そして大統領辞職後のミロシェビッチは、セルビアと西側諸国との関係修復の交換材料にされる形でオランダ・ハーグの国連旧ユーゴスラビア国際戦犯法廷に身柄を移送され、そこでの収監中、2006年に心臓発作にて65年の生涯を終えている。

このミロシェビッチ大統領を権勢の頂点から奈落の底へとつき落とす契機となった「ブルドーザ革命」に大きな役割を果たしたのが、ベオグラード大学の学生たちが起こした反ミロシェビッチ運動「オトポール!」である。彼らの活動によって対外強硬派であったミロシェビッチ大統領を引き摺り下ろされたことで、一連の紛争によって悪役イメージが固定してしまったセルビア共和国の国際社会への復帰が可能となった一方、米国を中心とした各国の政府機関やシンクタンク、NGOから資金等援助を受けたことも報じられている、毀誉褒貶様々な評価がある運動でもある。

そんな「オトポール!」の中心的メンバーが、ミロシェビッチ政権崩壊後、「ブルドーザ革命」で使用した手段やノウハウ、経験を旧ソ連諸国の反政府運動に提供し、グルジア・バラ革命やウクライナ・オレンジ革命の原動力の一つとなったことは過去度々報じられている。そこに、ひょっとすると新たな成功談が加わるかもしれないという話がある。

「季刊アラブ」という雑誌の2011年夏号に、元「オトポール!」運動の中心人物の一人にして現在「非暴力活動戦略応用センター(略称CANVAS 所在地ベオグラード)」というNGOの代表を務めるスルジャ・ポポビッチ氏のインタビュー記事が掲載されていたのだが、その中でポポビッチ氏は、今年年初に発生したエジプト・ムバラク政権崩壊について、概ね以下のような証言をしている。

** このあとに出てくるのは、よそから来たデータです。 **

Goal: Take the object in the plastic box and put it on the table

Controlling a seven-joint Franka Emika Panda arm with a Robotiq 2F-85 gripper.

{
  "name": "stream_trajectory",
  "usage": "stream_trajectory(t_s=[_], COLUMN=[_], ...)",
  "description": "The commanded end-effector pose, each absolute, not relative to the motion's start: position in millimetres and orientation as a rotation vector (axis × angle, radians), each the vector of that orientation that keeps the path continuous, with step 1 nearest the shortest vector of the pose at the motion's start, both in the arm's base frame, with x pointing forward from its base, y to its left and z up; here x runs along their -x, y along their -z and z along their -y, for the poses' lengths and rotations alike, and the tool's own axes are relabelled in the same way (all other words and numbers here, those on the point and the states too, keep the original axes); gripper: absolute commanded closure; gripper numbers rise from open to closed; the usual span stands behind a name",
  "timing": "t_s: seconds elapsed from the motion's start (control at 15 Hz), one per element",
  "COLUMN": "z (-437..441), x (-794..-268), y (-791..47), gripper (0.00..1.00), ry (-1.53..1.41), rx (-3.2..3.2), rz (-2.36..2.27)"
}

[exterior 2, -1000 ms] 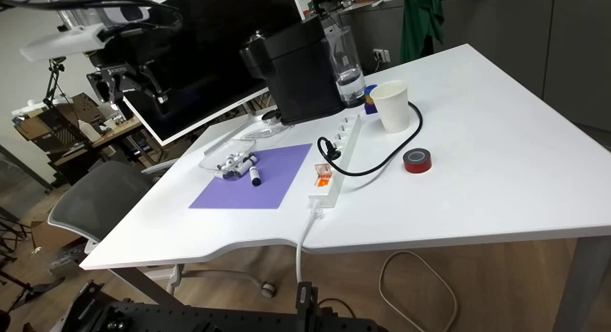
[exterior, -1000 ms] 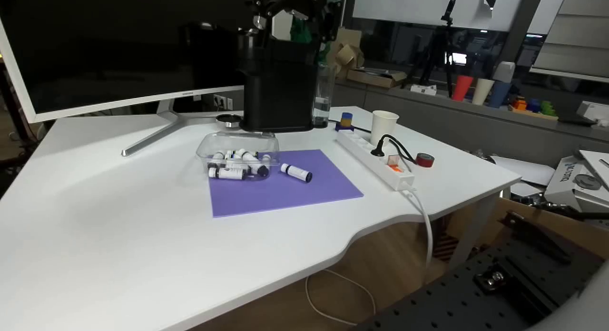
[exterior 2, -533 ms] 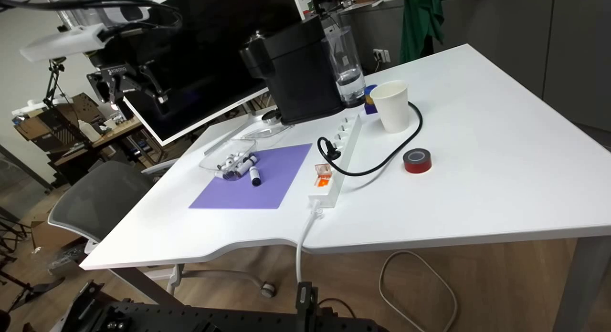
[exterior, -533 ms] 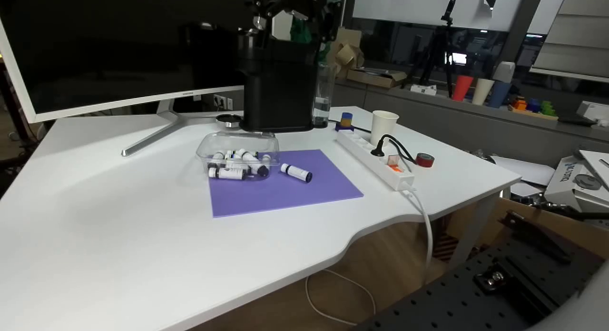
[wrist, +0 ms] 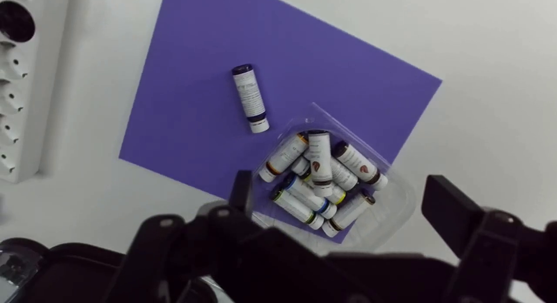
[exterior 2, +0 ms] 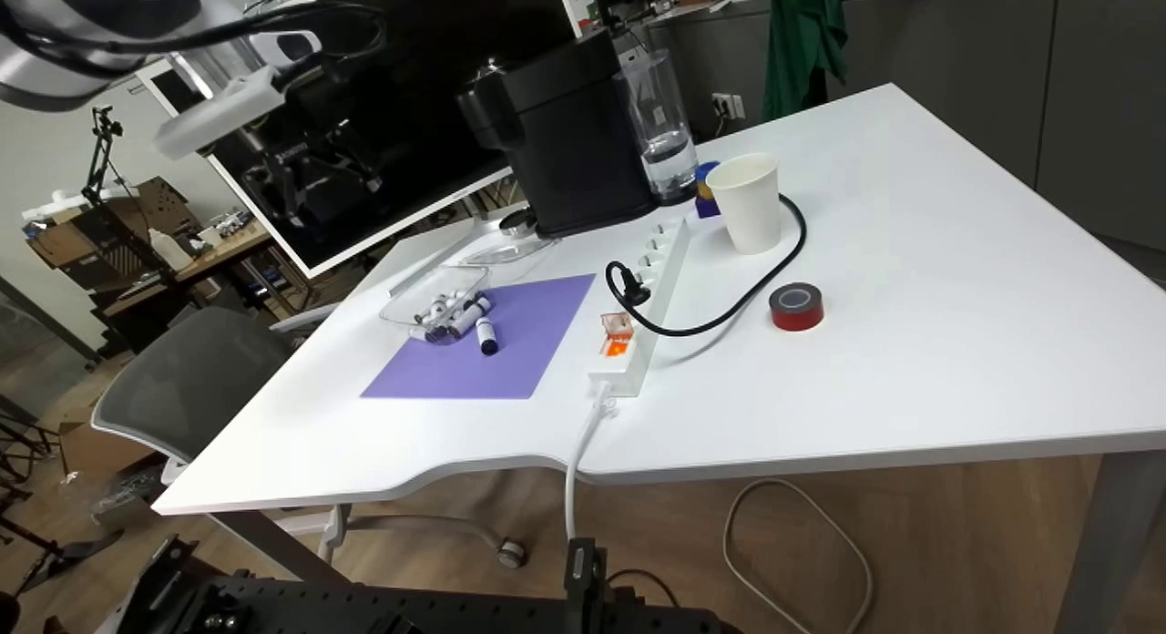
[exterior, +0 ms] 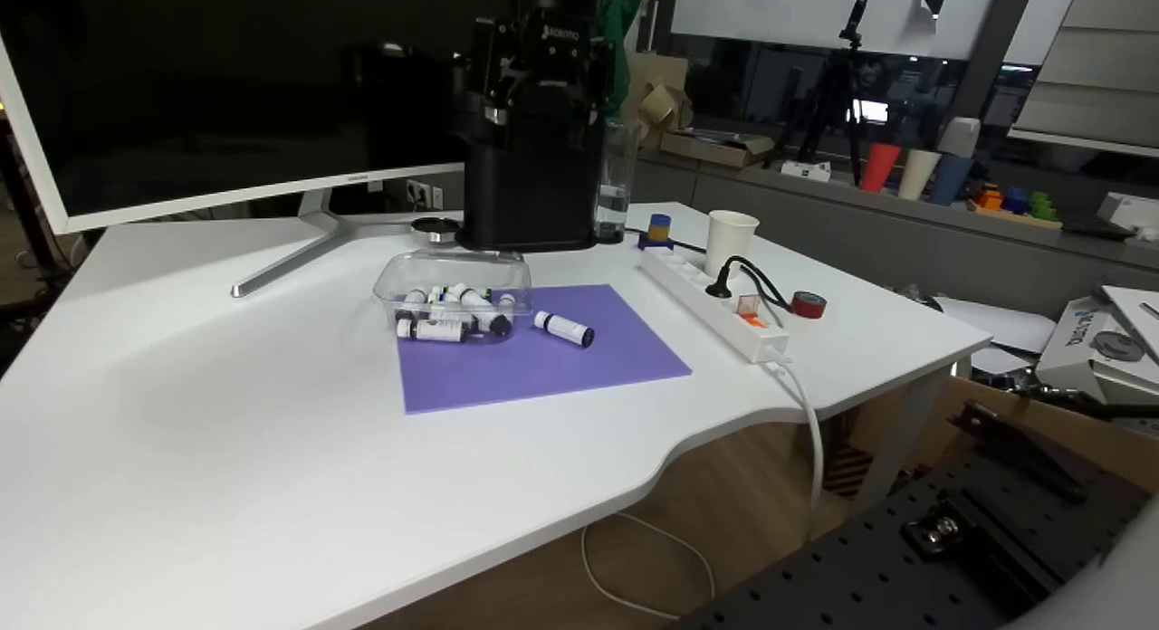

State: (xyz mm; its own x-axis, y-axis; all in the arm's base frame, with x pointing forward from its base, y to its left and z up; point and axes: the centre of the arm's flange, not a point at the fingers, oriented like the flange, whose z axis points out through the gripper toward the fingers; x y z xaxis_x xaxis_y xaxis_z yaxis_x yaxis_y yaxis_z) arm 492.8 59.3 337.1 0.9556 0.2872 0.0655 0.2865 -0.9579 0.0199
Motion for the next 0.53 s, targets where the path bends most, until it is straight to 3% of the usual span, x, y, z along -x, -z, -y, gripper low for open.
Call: stream_trajectory(t_s=[0.0, 0.47], z=[-71.8, -92.4], x=[-543.2, -583.7], y=[-307.7, -241.9], gripper=[0.0, 0.0], ry=[-0.067, 0.047], rx=[-3.0, -2.959], rz=[-0.516, -0.651])
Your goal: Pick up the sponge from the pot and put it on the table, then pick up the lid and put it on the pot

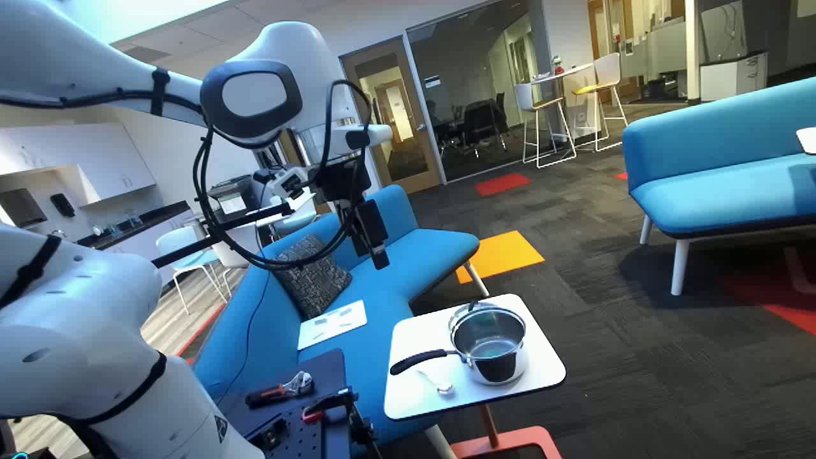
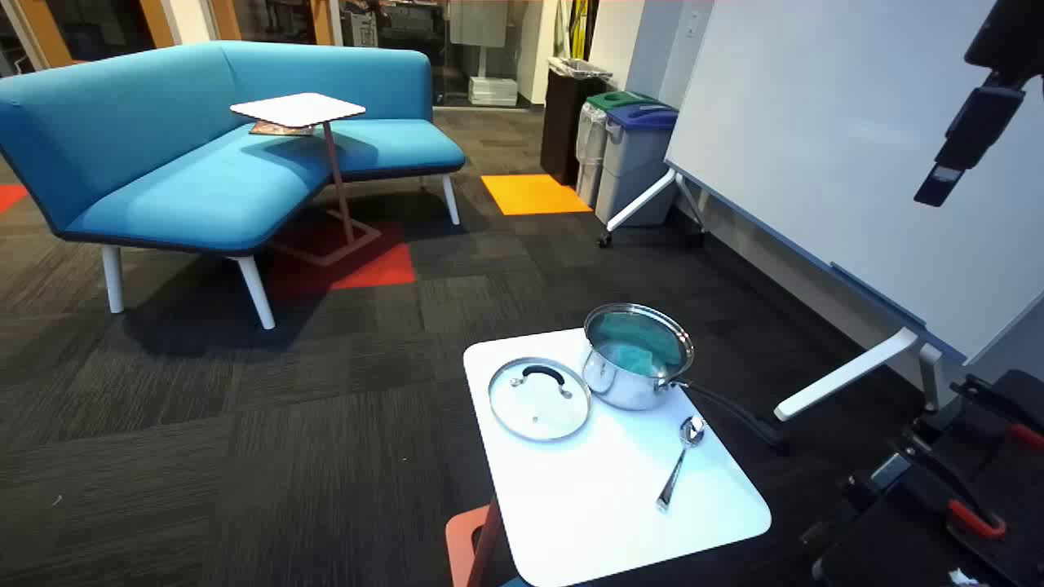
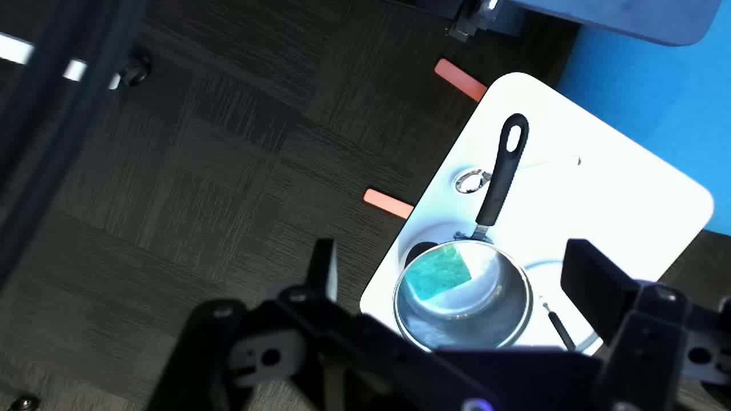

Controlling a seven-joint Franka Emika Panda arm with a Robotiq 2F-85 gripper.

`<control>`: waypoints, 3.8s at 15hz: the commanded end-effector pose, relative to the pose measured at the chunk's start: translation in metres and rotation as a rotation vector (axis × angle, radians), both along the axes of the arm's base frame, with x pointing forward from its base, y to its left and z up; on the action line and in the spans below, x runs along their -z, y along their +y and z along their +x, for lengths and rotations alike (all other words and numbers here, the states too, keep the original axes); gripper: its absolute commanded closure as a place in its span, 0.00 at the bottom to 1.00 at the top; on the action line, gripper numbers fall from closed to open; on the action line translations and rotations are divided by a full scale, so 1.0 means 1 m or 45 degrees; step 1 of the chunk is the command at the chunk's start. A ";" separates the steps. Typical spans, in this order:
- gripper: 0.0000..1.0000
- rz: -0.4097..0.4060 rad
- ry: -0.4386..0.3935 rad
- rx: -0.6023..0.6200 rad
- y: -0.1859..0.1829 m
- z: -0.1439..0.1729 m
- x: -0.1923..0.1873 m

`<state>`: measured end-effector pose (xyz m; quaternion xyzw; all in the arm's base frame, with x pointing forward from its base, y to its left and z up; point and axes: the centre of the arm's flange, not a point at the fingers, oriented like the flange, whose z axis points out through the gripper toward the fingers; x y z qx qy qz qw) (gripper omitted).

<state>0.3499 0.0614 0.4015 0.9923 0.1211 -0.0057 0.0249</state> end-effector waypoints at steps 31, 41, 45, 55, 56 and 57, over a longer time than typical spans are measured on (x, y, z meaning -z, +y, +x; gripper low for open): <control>0.00 0.083 -0.173 -0.006 0.133 0.123 0.112; 0.00 0.059 -0.006 0.033 0.142 0.181 0.218; 0.00 0.065 0.046 0.059 0.130 0.185 0.257; 0.00 0.158 -0.052 0.223 0.117 0.195 0.319; 0.00 0.161 -0.064 0.239 0.116 0.197 0.323; 0.00 0.157 -0.071 0.256 0.114 0.198 0.327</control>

・2009年7月にエジプトの若者10名が、CANVASが提供している政治活動ノウハウについてのセミナーを受講した(セミナーは5日間にわたって行われた)。
・CANVASは「政権の支柱を特定し、そこに食い込みつつ政治運動を展開する手法」を重視しているが、件のセミナー受講生を含む、「タハリール広場」を主導した活動家たちは、軍の取り込み、労組や野党勢力との関係構築、宗教・宗派の際を超えるための「我々はエジプト人」というメッセージの採用といった有効打を多く決めた。
・CANVASがエジプトの活動家以外に、チュニジアやシリアの活動家ともコンタクトを取っている。

仮にこれらが事実だとすると実に興味深い話である。

無論、CANVASが伝授した運動ノウハウがいかに優れたものであったとしても、「5日間のセミナーを受けた10人」の活躍だけを以て、あのタハリール広場で起き、広がったこと全てを説明するというのはやや無理があろう。
だが一方で、シリアやイエメン、リビアといった国々の軍に比べ、当時のエジプト軍のデモ側に対する姿勢が抑制的であったことを始めとして、事前に政府部門の少なくとも一部とデモ側との間の何らかの意思疎通があったと考えた方が分かり易い部分もあることを考えると、デモ側に他国NGOからのノウハウ取得、政府部門との非公式接触といった年単位で積み重ねられた周到な準備があっても不思議ではないと考えられる。

今後、ムバラク政権崩壊の余燼がおさまっていく中、エジプト政変劇について、外部からの働き掛けを含め、如何なる新事実が発見・公表されてくるのか、非常に楽しみである。